What to produce:
Print only the lines below from the one with "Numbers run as" to the one with "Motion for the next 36", both included, exactly as they stand. Leave pictures out.

BEGIN Supplied material

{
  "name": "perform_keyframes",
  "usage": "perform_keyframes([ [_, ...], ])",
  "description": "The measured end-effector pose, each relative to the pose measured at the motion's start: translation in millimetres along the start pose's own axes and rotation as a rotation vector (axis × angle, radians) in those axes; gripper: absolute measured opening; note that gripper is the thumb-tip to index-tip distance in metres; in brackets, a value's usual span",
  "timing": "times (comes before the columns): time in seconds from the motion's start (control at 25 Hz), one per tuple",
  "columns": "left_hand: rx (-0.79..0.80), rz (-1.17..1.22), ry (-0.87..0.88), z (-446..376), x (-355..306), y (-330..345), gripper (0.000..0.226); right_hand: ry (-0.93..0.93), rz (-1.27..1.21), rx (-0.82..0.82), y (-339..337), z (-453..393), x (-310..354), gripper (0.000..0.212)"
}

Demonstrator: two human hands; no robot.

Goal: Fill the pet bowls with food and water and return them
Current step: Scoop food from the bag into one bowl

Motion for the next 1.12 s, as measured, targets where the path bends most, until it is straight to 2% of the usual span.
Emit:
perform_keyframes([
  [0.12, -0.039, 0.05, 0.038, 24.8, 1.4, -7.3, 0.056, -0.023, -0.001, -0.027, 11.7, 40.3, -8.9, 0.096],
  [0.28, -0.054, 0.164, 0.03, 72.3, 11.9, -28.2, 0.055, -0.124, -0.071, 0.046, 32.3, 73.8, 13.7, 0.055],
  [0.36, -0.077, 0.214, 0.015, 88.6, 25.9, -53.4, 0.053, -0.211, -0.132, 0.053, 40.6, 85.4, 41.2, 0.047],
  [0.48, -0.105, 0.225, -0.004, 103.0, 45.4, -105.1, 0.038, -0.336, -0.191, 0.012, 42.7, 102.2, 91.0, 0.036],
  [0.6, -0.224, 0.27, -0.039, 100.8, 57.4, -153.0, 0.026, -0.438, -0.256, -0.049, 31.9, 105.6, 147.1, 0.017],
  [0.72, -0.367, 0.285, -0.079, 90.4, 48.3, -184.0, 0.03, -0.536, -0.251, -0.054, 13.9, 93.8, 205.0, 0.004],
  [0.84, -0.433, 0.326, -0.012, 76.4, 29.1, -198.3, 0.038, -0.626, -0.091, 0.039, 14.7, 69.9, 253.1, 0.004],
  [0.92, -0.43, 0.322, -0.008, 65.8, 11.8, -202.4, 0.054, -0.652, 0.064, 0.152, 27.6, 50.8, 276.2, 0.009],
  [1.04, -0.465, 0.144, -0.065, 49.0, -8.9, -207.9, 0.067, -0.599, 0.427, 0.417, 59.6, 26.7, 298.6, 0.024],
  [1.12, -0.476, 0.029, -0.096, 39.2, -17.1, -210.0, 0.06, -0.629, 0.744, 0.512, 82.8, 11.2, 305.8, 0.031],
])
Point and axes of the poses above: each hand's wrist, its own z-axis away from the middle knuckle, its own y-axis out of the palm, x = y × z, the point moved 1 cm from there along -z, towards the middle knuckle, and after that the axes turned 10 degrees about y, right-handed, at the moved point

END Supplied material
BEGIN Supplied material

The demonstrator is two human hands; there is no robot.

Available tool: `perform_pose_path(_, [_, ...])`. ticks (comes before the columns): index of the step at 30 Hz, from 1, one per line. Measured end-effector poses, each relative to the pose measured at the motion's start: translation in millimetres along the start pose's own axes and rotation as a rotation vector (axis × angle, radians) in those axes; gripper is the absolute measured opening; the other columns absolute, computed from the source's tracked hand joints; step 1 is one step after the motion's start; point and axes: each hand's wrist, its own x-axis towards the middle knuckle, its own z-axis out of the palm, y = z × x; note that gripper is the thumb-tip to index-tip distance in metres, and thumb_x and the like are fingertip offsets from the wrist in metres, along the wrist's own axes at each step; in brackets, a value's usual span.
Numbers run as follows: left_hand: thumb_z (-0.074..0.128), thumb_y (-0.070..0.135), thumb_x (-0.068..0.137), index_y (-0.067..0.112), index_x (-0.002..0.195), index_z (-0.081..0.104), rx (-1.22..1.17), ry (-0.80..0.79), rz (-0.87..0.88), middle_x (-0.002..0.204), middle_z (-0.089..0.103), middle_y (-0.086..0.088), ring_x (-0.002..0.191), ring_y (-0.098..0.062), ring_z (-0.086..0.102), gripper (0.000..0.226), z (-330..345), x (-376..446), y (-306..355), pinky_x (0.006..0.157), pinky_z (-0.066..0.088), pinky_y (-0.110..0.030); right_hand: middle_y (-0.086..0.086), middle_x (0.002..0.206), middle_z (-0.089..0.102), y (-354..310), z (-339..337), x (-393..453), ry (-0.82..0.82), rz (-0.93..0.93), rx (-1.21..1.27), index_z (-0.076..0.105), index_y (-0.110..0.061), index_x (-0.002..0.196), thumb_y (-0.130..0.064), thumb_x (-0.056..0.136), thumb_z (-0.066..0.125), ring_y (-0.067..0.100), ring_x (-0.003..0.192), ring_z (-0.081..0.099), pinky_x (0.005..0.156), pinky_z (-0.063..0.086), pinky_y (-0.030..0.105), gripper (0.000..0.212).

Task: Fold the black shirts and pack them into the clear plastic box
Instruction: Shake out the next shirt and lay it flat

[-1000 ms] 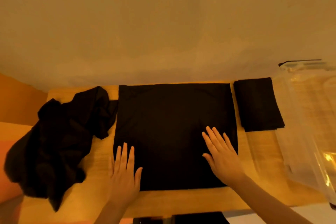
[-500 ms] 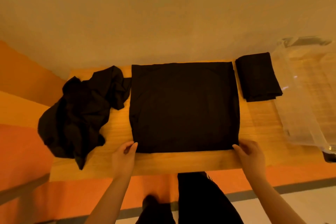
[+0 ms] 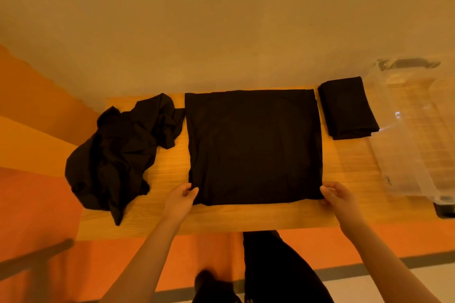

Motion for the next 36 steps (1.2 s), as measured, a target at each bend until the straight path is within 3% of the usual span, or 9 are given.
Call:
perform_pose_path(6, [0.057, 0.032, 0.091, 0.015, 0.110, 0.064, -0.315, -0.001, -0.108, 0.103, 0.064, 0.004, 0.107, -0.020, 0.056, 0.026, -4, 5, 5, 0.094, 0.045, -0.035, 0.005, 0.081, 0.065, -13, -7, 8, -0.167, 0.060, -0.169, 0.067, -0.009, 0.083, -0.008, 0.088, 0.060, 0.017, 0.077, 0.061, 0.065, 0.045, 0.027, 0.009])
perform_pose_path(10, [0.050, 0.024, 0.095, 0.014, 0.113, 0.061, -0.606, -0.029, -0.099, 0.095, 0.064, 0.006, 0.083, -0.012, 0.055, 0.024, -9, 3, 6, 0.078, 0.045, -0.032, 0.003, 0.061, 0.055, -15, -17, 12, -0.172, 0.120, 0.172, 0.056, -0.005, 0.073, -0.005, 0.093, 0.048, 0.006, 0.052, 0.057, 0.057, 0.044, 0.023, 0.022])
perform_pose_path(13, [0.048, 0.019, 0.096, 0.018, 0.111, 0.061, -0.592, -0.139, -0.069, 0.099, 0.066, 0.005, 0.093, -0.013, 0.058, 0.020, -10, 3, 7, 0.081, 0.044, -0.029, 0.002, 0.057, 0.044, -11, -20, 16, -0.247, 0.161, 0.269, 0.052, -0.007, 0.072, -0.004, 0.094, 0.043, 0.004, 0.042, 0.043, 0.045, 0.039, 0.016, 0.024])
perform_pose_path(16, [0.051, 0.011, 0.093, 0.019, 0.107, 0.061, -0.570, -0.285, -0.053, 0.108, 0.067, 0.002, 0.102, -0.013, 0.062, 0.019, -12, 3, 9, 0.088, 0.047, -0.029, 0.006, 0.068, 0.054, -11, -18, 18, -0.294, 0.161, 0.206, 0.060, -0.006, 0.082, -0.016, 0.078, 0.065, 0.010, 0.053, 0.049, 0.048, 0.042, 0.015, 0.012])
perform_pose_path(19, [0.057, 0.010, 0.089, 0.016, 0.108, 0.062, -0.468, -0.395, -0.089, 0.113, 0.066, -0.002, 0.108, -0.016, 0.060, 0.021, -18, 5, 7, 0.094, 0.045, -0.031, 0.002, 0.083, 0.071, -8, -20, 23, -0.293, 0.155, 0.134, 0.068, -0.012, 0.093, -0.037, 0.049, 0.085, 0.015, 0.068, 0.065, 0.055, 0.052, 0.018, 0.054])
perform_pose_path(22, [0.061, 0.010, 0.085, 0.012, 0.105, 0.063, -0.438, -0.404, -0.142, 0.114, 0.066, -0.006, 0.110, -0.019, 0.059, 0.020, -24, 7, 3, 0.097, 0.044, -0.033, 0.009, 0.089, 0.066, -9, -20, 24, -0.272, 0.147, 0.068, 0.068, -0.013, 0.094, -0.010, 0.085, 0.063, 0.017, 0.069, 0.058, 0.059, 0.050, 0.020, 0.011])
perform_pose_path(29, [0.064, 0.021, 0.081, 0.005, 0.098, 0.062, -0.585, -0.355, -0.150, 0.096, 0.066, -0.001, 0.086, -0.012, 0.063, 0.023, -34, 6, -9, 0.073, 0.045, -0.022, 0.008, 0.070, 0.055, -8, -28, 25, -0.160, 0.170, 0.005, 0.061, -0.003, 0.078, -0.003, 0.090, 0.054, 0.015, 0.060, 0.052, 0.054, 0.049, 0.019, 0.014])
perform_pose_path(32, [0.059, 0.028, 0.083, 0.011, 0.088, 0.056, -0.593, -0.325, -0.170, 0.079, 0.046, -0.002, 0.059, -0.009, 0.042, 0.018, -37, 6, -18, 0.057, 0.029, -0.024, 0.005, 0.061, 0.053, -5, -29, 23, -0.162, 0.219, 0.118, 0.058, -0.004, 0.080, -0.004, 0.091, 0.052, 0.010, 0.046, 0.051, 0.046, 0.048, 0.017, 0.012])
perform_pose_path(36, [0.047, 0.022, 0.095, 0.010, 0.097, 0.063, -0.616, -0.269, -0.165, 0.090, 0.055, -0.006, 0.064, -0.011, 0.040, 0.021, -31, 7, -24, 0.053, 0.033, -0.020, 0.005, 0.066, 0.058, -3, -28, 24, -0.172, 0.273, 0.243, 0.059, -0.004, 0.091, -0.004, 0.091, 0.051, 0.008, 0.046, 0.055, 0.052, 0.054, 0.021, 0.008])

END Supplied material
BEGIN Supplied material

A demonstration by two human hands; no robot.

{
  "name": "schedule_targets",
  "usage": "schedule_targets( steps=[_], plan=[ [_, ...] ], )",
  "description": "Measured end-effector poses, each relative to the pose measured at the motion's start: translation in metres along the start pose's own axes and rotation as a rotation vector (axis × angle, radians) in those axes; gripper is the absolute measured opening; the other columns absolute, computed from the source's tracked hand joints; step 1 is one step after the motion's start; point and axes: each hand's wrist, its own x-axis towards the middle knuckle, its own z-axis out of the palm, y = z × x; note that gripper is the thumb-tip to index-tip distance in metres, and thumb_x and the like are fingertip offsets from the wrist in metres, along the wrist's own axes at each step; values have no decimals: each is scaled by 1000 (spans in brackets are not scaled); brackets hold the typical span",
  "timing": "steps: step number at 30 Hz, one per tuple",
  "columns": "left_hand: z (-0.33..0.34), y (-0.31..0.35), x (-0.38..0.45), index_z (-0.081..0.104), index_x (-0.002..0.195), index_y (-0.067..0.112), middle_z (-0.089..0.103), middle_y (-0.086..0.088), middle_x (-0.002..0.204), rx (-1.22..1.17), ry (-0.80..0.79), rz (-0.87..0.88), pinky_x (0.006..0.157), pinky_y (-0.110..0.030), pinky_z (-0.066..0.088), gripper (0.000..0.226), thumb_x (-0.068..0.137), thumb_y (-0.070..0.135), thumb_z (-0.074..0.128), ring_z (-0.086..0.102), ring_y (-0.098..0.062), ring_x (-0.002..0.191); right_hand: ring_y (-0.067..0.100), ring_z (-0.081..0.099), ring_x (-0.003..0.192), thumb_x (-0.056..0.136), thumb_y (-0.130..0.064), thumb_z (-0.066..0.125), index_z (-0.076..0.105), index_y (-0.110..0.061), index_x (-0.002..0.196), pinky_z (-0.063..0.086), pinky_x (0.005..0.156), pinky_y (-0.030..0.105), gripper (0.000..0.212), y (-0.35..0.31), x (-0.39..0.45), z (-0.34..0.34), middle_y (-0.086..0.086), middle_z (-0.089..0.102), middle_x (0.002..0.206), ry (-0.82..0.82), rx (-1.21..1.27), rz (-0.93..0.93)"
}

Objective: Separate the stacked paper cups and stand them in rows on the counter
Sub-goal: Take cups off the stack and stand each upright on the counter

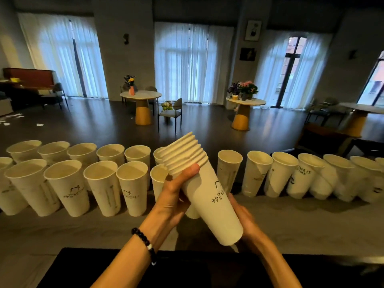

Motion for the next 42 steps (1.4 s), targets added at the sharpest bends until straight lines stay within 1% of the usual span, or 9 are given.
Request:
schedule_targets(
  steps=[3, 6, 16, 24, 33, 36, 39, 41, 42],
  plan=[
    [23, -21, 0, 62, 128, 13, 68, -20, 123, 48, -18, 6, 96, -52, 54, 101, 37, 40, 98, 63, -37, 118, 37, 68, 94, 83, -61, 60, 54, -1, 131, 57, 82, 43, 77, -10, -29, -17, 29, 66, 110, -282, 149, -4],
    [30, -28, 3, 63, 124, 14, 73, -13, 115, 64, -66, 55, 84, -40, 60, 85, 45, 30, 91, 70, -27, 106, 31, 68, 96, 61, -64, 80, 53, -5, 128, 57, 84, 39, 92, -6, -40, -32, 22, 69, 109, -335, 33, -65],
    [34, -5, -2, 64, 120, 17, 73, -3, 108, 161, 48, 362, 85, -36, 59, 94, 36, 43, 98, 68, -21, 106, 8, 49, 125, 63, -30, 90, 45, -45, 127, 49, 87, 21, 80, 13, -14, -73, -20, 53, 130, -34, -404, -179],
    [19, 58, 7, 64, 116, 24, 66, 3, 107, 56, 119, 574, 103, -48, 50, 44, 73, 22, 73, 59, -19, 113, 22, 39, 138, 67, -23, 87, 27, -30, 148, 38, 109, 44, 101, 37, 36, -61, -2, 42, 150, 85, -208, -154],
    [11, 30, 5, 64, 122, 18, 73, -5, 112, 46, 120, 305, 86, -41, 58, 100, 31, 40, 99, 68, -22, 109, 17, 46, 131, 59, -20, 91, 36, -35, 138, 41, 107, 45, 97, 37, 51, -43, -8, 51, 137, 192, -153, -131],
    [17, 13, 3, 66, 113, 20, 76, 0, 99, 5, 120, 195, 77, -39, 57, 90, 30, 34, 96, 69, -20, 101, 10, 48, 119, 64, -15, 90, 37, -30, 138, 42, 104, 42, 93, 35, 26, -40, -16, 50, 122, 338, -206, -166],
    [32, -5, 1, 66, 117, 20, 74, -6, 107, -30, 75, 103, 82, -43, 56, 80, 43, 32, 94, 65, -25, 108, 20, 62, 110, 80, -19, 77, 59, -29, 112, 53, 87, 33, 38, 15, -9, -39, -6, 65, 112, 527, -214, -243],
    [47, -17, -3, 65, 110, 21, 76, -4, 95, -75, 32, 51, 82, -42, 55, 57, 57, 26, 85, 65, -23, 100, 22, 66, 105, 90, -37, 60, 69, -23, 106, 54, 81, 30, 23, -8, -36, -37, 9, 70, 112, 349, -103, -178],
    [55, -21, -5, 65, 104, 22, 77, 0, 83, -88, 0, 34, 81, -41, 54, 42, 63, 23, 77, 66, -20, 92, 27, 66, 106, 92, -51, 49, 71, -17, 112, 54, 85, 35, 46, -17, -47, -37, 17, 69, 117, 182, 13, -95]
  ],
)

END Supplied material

Written response:
Numbers run as follows: left_hand: thumb_z (-0.074..0.128), thumb_y (-0.070..0.135), thumb_x (-0.068..0.137), index_y (-0.067..0.112), index_x (-0.002..0.195), index_z (-0.081..0.104), rx (-1.22..1.17), ry (-0.80..0.79), rz (-0.87..0.88), middle_x (-0.002..0.204), middle_z (-0.089..0.103), middle_y (-0.086..0.088), ring_x (-0.002..0.191), ring_y (-0.098..0.062), ring_z (-0.086..0.102), gripper (0.000..0.226), z (-330..345), x (-376..446), y (-306..355), pinky_x (0.006..0.157), pinky_z (-0.066..0.088), pinky_y (-0.110..0.030); right_hand: middle_y (-0.086..0.086), middle_x (0.002..0.206), middle_z (-0.089..0.102), y (-354..310), z (-339..337), x (-393..453), ry (-0.82..0.82), rz (-0.93..0.93), rx (-1.21..1.27), index_z (-0.076..0.105), index_y (-0.110..0.061), index_x (-0.002..0.196), thumb_y (-0.130..0.064), thumb_x (-0.056..0.136), thumb_z (-0.066..0.125), ring_y (-0.067..0.100), ring_x (-0.003..0.192), ring_z (-0.081..0.099), pinky_x (0.005..0.156), pinky_z (-0.063..0.086), pinky_y (-0.030..0.105), gripper (0.000..0.212).

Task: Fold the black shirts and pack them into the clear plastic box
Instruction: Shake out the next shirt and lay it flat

[-1000 ms] 
[-500 ms] 
[+0 ms] 

Motion for the next 36 steps (1.2 s), as measured, a target at each bend until the straight path is within 3% of the usual span, or 9 are given.

This response is complete, and nothing else is pending.